E' il fascino dell'ignoto, suppongo.
L'idea stessa della trasgressione, prima ancora della rivolta vera e propria.
Una ribellione che nasce strisciante e silenziosa, al contempo timida e ruggente.
Non un atto di coraggio, ma un sintomo. La dimostrazione finale della mia insospettabile debolezza.
Sfinito, e al contempo impavido e codardo.
«Sei in ritardo».
Osservo mio fratello seduto sul bordo del mio letto. E non è come guardarsi allo specchio.
Non è come udire la mia voce.
Anche se a volte, stento a crederlo io stesso, lo vorrei.
Lo vorrei davvero.

+ + + + + + + + + +

Fuga.
Tutto ciò a cui riesco a pensare ultimamente, da quando ogni cosa intorno a me diventa sua immagine.

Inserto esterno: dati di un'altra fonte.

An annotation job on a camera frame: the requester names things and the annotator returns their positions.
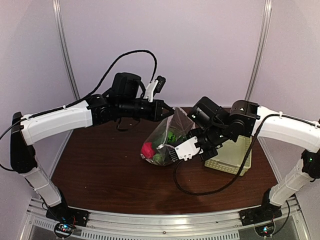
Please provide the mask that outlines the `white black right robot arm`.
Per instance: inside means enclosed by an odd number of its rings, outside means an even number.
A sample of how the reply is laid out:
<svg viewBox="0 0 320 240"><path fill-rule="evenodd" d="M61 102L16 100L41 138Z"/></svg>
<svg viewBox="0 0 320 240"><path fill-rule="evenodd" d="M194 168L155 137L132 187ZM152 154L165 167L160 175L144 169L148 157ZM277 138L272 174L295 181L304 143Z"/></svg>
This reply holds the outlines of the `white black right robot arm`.
<svg viewBox="0 0 320 240"><path fill-rule="evenodd" d="M268 220L285 201L307 183L320 177L320 124L271 110L258 103L237 100L229 110L210 98L202 97L190 110L188 117L197 128L191 133L197 140L192 144L202 150L203 159L217 155L217 148L226 141L251 137L279 143L282 147L300 148L301 155L292 170L278 184L265 192L262 206L256 210L259 220Z"/></svg>

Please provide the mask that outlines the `clear zip top bag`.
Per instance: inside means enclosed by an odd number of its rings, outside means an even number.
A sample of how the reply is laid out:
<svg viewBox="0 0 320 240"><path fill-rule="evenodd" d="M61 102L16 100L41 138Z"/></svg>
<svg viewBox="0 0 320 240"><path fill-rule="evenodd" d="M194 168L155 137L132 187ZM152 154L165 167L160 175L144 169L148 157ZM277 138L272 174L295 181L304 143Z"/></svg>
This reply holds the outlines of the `clear zip top bag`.
<svg viewBox="0 0 320 240"><path fill-rule="evenodd" d="M187 139L187 134L195 128L187 112L180 107L174 108L174 114L162 120L144 141L140 156L155 166L165 167L173 163L169 153Z"/></svg>

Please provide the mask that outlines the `green striped toy watermelon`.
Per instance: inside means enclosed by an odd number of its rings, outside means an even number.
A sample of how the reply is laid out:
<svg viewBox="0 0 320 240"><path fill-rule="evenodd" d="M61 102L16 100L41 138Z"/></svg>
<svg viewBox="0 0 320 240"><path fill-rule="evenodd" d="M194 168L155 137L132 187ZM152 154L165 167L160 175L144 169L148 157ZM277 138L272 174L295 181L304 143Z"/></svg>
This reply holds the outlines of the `green striped toy watermelon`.
<svg viewBox="0 0 320 240"><path fill-rule="evenodd" d="M178 140L178 137L175 135L175 133L169 130L167 132L167 143L168 144L175 143L177 140Z"/></svg>

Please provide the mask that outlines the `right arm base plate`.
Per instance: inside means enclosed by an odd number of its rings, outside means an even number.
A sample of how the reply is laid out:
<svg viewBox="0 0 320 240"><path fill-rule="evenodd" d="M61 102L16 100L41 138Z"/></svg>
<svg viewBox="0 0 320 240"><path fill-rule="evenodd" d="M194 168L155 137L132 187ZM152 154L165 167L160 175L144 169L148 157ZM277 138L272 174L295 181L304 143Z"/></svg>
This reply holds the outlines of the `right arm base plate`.
<svg viewBox="0 0 320 240"><path fill-rule="evenodd" d="M280 207L264 206L243 209L238 213L243 226L272 221L283 215Z"/></svg>

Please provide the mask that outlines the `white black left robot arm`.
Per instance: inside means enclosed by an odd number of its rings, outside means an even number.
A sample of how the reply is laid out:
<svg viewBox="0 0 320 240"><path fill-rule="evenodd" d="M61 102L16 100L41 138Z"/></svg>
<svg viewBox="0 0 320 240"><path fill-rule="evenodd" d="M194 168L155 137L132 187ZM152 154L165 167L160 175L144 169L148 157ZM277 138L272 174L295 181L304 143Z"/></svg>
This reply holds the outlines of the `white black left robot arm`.
<svg viewBox="0 0 320 240"><path fill-rule="evenodd" d="M158 76L147 87L133 73L120 72L114 76L111 87L102 94L89 94L76 104L63 105L44 113L16 112L12 117L10 133L10 166L23 176L34 191L52 208L61 222L72 218L63 194L52 183L51 176L66 144L75 129L99 126L123 118L159 122L171 116L174 110L163 100L155 99L166 79ZM55 144L56 155L51 157L50 170L41 165L34 144L44 140L60 140Z"/></svg>

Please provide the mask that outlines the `red toy apple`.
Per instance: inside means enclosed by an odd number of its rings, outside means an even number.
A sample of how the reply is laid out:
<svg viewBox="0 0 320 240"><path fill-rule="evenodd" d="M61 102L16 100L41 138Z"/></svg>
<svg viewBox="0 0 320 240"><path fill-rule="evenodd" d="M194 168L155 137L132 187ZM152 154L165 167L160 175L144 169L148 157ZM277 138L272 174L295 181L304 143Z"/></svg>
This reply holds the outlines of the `red toy apple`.
<svg viewBox="0 0 320 240"><path fill-rule="evenodd" d="M152 142L145 142L141 148L141 157L146 160L150 160L156 154L156 151L153 149Z"/></svg>

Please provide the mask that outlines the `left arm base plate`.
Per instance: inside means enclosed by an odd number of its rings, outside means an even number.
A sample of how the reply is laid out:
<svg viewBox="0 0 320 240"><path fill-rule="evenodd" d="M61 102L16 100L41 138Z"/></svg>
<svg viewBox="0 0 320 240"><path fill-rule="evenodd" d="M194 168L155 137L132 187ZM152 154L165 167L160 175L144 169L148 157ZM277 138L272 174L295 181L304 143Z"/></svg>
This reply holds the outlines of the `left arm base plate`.
<svg viewBox="0 0 320 240"><path fill-rule="evenodd" d="M45 217L72 226L86 227L89 212L87 210L81 210L68 206L49 206Z"/></svg>

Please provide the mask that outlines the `dark green toy vegetable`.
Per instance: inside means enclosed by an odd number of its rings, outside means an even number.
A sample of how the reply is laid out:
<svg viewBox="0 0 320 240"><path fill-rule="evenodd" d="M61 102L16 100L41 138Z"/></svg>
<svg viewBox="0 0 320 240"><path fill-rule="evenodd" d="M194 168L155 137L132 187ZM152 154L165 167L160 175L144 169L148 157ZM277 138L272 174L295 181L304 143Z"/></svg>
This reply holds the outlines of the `dark green toy vegetable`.
<svg viewBox="0 0 320 240"><path fill-rule="evenodd" d="M153 157L152 157L153 163L157 166L165 166L168 164L167 160L166 160L166 155L163 155L161 153L156 153Z"/></svg>

Un quadro vuoto, forse solo temporaneamente abbandonato dal suo occupante, i nomi cancellati dall'arazzo di famiglia. Il vecchio gufo di mia madre, morto per i suoi troppo anni.

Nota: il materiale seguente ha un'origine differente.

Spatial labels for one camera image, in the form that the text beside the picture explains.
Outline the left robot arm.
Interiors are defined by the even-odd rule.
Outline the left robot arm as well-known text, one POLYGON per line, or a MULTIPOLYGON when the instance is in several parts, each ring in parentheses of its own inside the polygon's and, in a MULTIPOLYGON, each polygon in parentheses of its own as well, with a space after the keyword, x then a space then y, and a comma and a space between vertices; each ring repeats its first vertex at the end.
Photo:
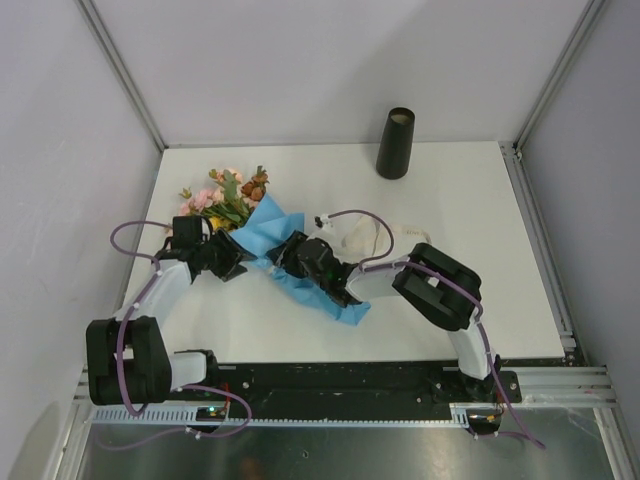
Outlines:
POLYGON ((161 327, 175 304, 205 272, 227 282, 246 272, 255 255, 203 216, 176 216, 162 248, 149 256, 145 283, 110 318, 85 333, 88 386, 96 405, 123 405, 134 416, 181 390, 214 397, 221 387, 212 351, 170 354, 161 327))

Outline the blue wrapping paper sheet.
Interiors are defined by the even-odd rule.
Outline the blue wrapping paper sheet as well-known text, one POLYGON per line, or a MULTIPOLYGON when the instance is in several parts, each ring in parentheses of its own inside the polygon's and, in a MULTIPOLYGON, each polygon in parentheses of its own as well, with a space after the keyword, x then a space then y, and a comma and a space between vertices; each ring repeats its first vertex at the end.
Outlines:
POLYGON ((357 326, 371 308, 368 302, 340 307, 311 280, 296 278, 267 258, 268 251, 282 245, 295 231, 302 232, 304 223, 303 213, 286 214, 266 194, 246 224, 233 231, 231 237, 256 257, 253 265, 263 270, 296 303, 322 311, 335 321, 357 326))

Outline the cream printed ribbon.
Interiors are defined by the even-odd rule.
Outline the cream printed ribbon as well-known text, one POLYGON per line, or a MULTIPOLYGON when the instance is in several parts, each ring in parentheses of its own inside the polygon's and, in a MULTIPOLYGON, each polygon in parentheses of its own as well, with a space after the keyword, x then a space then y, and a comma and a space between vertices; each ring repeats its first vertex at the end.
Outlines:
POLYGON ((410 253, 418 243, 432 243, 429 233, 420 227, 391 223, 389 228, 394 239, 392 249, 387 229, 372 218, 361 217, 341 240, 344 258, 349 262, 381 255, 394 259, 410 253))

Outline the mixed flower bunch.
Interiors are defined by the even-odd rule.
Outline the mixed flower bunch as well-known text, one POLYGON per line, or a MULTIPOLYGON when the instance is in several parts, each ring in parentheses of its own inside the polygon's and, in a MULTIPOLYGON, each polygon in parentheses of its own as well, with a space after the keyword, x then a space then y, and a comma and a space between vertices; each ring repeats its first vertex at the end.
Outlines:
POLYGON ((247 180, 239 171, 211 169, 208 177, 214 187, 193 193, 183 188, 179 196, 183 203, 180 216, 201 216, 209 220, 214 229, 234 231, 246 225, 257 206, 266 197, 269 174, 259 165, 247 180))

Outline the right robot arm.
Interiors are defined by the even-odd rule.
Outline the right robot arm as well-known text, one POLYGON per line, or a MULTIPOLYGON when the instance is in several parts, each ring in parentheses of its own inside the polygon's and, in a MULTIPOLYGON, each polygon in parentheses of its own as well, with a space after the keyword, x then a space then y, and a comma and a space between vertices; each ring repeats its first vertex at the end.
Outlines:
POLYGON ((349 263, 330 244, 299 231, 267 253, 275 267, 320 291, 339 313, 355 313, 375 298, 398 296, 429 323, 447 332, 457 355, 459 379, 452 389, 484 401, 497 389, 499 356, 481 325, 481 279, 428 243, 394 260, 349 263))

Un'ulteriore forma di fuga, suppongo.
«Non vuoi farlo davvero» mi ha quasi intimato Remus, lanciandomi uno dei suoi sguardi grigi così dolorosamente intensi.
Io ho abbassato il mio.
Riflessione però, non sconfitta.
James ha sorriso.

«Lo hai fatto davvero».
Regulus mi raggiunge, avanzando lentamente attraverso la pista da ballo.
«Complimenti».
«Dov'è Andromeda?» gli domando, godendomi il riflesso del mio ghigno soddisfatto nei suoi occhi.
In risposta, incredibilmente, mio fratello sbuffa in una risata breve e fastidiosa.
«La tua ingenuità a volte è quasi commovente, Sirius» pronuncia le parole con estrema lentezza, distinguendo quasi ogni sillaba, gustando senza dubbio il sapore dolce della vendetta. «Dov'è Andromeda?» ripete, spingendomi a guardarmi intorno nel salone, scrutare i volti degli invitati alla ricerca di quello di nostra cugina.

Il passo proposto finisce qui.